◆ What is needed
Determine how many lines of this material contain "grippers". Give only the number.

◆ Material provided

──────

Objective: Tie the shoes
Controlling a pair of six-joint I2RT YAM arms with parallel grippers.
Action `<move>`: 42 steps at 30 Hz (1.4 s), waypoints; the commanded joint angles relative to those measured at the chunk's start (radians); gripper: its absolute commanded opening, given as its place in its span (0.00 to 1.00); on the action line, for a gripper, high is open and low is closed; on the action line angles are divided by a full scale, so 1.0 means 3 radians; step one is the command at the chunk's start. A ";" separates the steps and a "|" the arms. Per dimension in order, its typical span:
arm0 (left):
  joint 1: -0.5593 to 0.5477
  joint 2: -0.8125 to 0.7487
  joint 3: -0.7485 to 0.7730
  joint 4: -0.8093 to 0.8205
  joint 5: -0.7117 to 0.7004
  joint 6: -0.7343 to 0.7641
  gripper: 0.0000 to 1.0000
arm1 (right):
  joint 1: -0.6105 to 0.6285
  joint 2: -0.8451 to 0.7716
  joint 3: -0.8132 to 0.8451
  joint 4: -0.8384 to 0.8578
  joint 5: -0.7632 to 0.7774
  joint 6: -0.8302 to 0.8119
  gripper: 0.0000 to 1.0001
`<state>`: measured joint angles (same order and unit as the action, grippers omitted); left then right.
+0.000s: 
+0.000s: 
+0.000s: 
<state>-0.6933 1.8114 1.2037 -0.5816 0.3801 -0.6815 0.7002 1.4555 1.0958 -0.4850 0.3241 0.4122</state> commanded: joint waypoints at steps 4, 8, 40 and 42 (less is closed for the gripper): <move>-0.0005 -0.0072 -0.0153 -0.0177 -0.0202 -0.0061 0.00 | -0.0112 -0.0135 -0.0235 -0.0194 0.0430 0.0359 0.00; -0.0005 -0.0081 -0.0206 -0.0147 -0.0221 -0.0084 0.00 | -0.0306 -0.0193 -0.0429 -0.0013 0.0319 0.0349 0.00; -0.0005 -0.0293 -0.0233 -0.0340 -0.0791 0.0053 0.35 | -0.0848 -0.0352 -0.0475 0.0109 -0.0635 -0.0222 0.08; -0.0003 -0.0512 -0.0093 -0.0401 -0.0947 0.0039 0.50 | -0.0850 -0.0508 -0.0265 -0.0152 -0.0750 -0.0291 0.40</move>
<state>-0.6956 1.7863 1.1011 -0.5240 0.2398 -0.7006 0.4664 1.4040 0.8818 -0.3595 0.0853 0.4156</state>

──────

◆ Written response
2